ネットワークと繋がることが当たり前になった現代、ウェアラブル機器は便利さの半面、煩わしさを感じることもある。技術と人の「ちょうどいい距離」はどこにあるのか。

VELDT SERENDIPITYは「技術や情報との付き合い方をリバランスする」という発想から生まれた

Apple Watchの発売などで盛り上がりを見せるスマートウォッチ市場。そんな中、「画面を見ない生活」をテーマにした全く新しいスマートウォッチを発売し、注目を集めているのがVELDT(以下ヴェルト)だ。
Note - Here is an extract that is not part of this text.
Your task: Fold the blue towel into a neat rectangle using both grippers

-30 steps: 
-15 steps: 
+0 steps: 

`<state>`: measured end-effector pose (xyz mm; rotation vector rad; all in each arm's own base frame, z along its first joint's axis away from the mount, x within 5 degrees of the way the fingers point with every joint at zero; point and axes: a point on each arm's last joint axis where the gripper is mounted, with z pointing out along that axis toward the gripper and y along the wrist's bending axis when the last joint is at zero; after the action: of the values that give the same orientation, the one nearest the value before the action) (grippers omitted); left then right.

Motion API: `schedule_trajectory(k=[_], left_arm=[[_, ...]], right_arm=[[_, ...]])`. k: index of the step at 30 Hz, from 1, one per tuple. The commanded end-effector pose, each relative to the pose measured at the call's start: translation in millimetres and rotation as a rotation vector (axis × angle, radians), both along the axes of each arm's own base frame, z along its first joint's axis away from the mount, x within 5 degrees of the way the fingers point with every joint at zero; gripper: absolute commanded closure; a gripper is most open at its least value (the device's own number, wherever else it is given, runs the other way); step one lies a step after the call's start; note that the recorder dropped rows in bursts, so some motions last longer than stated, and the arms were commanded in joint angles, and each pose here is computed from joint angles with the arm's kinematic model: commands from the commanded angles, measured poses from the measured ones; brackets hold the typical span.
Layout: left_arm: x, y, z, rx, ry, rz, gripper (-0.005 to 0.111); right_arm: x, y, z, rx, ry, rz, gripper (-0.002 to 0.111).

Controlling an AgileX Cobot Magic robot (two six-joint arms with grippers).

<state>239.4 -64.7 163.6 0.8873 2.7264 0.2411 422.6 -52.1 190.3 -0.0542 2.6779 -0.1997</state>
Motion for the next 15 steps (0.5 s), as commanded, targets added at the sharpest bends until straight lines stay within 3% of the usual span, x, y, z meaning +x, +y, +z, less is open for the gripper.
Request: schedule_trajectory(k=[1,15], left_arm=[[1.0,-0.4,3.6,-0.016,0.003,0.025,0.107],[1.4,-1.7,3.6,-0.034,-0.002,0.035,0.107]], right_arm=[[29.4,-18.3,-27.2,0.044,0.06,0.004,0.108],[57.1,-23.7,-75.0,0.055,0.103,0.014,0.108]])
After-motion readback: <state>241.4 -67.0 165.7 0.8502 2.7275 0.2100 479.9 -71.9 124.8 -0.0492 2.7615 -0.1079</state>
ディスプレイを全面採用したスマートウォッチが多いなかで、同社が2014年12月に発売した「VELDT SERENDIPITY」は、外からは通常のアナログ腕時計にしか見えない。

文字盤には、短いテキストを表示できる液晶画面と、円形に24個のLEDが埋め込まれているだけだ。スマートフォンと連動してさまざまな機能が利用できるものの、情報の伝え方は極めてシンプル。例えば天気予報はLED色が青の時間帯ならば雨、オレンジならば晴れといった仕組みで伝える。スマートフォンのカレンダーと連動したスケジュール機能は、次の予定の時間帯をLED点灯と短いテキストで表示する。
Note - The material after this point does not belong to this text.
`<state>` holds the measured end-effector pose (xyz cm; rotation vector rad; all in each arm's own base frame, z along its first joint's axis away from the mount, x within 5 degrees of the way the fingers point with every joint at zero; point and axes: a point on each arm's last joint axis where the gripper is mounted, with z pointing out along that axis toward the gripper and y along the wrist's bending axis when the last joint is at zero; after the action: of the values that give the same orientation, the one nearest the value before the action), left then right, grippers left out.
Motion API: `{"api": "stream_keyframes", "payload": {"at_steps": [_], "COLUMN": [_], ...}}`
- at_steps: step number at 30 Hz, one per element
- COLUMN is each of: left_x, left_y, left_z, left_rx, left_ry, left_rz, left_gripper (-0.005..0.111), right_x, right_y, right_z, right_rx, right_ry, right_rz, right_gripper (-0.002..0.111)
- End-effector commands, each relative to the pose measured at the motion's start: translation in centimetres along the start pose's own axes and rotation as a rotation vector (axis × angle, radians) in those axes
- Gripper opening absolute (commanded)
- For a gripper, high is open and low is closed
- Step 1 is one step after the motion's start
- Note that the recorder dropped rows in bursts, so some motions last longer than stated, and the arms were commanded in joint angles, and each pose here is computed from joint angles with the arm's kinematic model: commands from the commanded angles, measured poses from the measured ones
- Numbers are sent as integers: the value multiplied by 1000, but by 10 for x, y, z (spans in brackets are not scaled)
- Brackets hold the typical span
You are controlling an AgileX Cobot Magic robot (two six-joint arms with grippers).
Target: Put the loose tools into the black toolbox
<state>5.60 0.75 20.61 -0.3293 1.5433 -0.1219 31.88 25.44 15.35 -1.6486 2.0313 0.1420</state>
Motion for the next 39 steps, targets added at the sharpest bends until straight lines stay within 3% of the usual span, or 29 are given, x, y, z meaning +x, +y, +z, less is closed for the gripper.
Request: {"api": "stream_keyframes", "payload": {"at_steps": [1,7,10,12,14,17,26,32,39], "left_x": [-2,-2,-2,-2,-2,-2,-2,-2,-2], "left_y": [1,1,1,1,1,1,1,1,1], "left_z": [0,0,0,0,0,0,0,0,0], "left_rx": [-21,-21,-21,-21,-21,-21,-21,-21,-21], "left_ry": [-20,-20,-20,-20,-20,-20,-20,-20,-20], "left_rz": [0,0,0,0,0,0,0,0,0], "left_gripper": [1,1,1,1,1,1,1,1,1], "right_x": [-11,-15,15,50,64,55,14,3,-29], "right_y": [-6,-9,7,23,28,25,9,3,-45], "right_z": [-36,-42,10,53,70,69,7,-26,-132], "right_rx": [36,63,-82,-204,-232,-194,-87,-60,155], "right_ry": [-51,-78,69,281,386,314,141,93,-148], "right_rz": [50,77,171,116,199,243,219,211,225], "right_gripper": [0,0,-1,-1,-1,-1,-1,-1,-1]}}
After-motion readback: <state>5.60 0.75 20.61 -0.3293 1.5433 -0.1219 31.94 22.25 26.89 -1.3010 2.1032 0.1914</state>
必要な情報だけをさりげなく伝え、ユーザーは画面を注視する必要もない。多機能性を競うスマートウォッチ市場で異色を放ち、価格も7万8000円からと安くはないが、30歳代以上のITリテラシーの高いユーザーや、高級時計ユーザーのセカンドウォッチニーズを捉えて販売は好調だ。

ウェアラブルに必要なのは技術ではなくブランド

「スマートフォンの年間出荷台数が10億台を超え、ネットと繋がることが前提の社会が完成した今、技術や情報との付き合い方をリバランスすることが求められていると感じます」と製品のコンセプトを話すのは、ヴェルト代表取締役の野々上仁氏。サン・マイクロシステムズやオラクルで要職を務めたのち、2012年に起業した。